In neu erteilten Haftbeschlüssen besteht kein Anspruch auf anwaltliche Hilfe mehr. Die Regelung wurde mit dem Ziel eingeführt, um verzögerten Abschiebungsverfahren zu vermeiden und Kosten zu senken.
Allerdings kritisiert die NRW-Flüchtlingsrat diese Neuregelung, da der Pflichtanwalt eine wichtige Rolle bei der Überprüfung der Rechtsgültigkeit der Haftentscheidungen spielt. In etwa der Hälfte der Fälle sei die Abschiebungshaft rechtswidrig gewesen, und ob ein Pflichtanwalt verfassungsrechtlich zwingend ist, bleibt umstritten.
Die Regelung gilt nicht rückwirkend; erst für neu erteilte Haftbeschlüsse besteht dann kein Anspruch auf anwaltliche Hilfe mehr. In besonderen Einzelfällen kann jedoch weiterhin ein Anwalt beiordnet werden – etwa wenn das Verfahren besondere Schwierigkeiten aufweist oder die Rechtsverfolgung eine hinreichende Aussicht auf Erfolg hat.
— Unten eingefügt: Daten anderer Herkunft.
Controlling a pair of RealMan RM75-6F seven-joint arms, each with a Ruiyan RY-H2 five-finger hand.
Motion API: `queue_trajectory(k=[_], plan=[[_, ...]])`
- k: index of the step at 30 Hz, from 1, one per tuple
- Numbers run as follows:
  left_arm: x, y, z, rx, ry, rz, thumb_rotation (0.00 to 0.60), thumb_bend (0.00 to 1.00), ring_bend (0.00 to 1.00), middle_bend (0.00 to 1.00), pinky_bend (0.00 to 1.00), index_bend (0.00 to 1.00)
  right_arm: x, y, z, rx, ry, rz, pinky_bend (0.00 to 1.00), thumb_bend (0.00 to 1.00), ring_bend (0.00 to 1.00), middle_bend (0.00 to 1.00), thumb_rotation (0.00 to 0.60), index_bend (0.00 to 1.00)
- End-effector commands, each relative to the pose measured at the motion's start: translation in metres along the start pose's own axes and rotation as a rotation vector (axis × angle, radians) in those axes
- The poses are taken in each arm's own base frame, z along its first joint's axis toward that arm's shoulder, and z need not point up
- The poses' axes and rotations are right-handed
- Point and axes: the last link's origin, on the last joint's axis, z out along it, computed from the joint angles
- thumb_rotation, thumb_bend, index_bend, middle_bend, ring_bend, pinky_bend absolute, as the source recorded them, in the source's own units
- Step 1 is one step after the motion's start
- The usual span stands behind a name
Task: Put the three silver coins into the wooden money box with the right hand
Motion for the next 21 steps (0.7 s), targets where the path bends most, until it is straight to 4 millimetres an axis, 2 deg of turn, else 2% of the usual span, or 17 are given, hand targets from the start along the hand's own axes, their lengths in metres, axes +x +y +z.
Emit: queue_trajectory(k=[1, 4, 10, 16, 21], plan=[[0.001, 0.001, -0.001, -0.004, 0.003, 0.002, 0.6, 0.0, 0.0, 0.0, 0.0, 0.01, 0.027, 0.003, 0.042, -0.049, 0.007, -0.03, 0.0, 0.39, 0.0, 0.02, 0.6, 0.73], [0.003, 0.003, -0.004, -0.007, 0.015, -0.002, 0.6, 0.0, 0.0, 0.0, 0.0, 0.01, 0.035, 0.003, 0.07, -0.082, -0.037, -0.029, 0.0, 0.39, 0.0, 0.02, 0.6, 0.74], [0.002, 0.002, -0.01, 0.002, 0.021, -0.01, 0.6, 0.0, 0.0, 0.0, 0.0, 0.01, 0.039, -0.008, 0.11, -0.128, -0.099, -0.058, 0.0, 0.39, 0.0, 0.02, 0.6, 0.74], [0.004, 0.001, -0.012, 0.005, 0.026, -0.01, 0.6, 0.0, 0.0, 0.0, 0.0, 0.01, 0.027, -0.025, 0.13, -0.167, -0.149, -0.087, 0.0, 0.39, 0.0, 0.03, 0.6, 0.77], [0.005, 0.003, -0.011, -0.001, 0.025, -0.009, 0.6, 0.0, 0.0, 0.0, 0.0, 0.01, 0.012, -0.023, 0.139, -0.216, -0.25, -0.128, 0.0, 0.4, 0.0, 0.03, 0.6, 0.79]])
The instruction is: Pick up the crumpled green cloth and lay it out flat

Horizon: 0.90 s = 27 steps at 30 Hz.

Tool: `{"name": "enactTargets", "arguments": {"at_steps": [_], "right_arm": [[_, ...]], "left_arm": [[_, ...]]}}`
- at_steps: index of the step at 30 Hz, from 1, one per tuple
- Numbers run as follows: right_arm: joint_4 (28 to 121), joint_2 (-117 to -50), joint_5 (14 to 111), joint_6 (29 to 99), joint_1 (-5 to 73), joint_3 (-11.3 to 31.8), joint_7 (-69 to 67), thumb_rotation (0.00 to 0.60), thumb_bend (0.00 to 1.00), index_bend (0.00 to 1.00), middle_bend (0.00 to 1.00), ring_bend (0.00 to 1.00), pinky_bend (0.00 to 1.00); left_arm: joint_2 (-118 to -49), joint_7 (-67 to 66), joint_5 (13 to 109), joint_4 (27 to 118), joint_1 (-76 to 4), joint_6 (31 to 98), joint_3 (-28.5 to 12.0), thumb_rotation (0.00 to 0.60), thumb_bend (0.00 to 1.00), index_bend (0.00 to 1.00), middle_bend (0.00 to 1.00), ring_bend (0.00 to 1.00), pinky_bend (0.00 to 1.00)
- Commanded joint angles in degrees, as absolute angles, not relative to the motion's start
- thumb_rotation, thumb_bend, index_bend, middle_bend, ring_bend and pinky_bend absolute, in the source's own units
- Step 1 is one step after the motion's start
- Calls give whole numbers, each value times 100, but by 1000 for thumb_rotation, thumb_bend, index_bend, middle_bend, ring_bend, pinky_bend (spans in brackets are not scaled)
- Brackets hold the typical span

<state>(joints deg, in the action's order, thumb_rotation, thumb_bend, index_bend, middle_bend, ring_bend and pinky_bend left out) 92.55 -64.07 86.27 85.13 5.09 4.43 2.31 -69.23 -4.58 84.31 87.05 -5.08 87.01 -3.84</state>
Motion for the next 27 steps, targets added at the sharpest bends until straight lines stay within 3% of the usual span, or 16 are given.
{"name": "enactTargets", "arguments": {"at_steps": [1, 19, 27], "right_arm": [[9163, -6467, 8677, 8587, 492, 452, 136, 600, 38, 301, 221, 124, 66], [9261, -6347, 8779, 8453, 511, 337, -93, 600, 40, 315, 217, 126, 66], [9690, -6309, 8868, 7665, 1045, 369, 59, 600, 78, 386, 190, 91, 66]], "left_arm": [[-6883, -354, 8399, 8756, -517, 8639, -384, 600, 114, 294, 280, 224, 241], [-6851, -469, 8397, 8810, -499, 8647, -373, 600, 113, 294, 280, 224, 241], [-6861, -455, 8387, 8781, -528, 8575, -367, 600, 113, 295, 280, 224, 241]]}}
Die Neuregelung stößt bei mehreren Flüchtlingshilfevereinen auf scharfe Kritik, da der Anwalt in Abschiebungshaftprozessen eine wichtige Rolle spielt. Das Grundgesetz garantiert kein Pflichtanwaltrecht, sondern nur das Recht auf ein faires Verfahren und rechtliches Gehör.